[Material provided Boundary: Start]
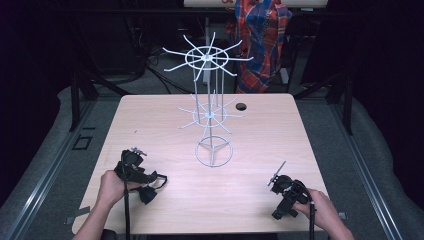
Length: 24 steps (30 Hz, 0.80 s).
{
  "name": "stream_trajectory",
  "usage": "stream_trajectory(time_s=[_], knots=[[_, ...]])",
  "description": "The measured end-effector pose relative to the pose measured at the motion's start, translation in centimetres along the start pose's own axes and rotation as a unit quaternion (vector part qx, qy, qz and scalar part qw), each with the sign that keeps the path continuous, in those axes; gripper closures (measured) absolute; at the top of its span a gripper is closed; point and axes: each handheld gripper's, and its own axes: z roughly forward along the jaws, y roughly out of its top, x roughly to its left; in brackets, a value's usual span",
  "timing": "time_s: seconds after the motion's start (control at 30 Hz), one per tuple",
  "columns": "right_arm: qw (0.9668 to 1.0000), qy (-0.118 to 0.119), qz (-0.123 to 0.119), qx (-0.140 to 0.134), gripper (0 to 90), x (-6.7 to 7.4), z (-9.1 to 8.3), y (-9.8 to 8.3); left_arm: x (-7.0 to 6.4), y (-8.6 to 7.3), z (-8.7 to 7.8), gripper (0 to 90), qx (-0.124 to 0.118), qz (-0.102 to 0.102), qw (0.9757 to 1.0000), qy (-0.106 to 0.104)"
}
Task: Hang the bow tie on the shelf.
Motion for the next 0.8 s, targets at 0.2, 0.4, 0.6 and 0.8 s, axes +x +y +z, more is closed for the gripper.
stream_trajectory(time_s=[0.2, 0.4, 0.6, 0.8], knots=[[1.0, 0.0, 0.001, 0.0, 5.9, 0.0, 0.0, 0.0, 0.0, -0.1, 0.4, 53.9, 0.011, -0.007, 0.9999, -0.007], [1.0, 0.001, 0.002, -0.001, 6.1, 0.0, 0.0, 0.0, 0.0, -0.2, 0.6, 62.2, 0.021, 0.002, 0.9997, -0.011], [1.0, 0.002, 0.003, 0.002, 6.3, 0.1, 0.0, 0.0, -0.2, -0.2, 0.9, 66.4, 0.033, 0.004, 0.9994, -0.01], [1.0, 0.0, 0.002, 0.0, 6.3, 0.0, 0.1, 0.0, -0.3, -0.3, 1.1, 74.3, 0.043, 0.016, 0.9989, -0.006]])
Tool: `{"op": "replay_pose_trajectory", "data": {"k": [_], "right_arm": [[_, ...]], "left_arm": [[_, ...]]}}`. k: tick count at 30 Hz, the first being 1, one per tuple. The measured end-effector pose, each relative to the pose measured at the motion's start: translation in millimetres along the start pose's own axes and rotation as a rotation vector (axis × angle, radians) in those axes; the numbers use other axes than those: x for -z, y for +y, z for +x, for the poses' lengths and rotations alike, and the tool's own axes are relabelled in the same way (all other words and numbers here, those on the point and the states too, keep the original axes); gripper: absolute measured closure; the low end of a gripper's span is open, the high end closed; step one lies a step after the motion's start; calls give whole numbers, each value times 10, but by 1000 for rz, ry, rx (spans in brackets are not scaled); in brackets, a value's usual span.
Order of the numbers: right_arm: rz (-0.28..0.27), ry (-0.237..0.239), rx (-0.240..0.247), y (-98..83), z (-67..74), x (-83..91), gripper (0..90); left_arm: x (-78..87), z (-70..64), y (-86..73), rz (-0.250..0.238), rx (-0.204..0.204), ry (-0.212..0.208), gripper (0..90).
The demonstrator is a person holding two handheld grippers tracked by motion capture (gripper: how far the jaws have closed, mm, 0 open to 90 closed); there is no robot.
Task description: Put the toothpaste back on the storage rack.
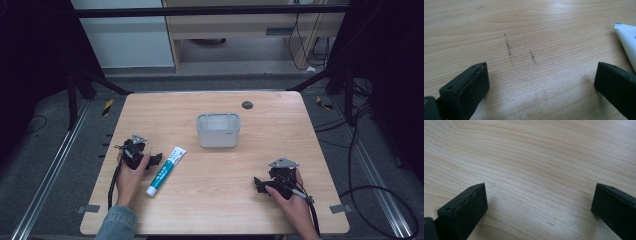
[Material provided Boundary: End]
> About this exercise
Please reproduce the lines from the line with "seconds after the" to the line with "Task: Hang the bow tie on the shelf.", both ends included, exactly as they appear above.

> Solution for this task
  "timing": "time_s: seconds after the motion's start (control at 30 Hz), one per tuple",
  "columns": "right_arm: qw (0.9668 to 1.0000), qy (-0.118 to 0.119), qz (-0.123 to 0.119), qx (-0.140 to 0.134), gripper (0 to 90), x (-6.7 to 7.4), z (-9.1 to 8.3), y (-9.8 to 8.3); left_arm: x (-7.0 to 6.4), y (-8.6 to 7.3), z (-8.7 to 7.8), gripper (0 to 90), qx (-0.124 to 0.118), qz (-0.102 to 0.102), qw (0.9757 to 1.0000), qy (-0.106 to 0.104)"
}
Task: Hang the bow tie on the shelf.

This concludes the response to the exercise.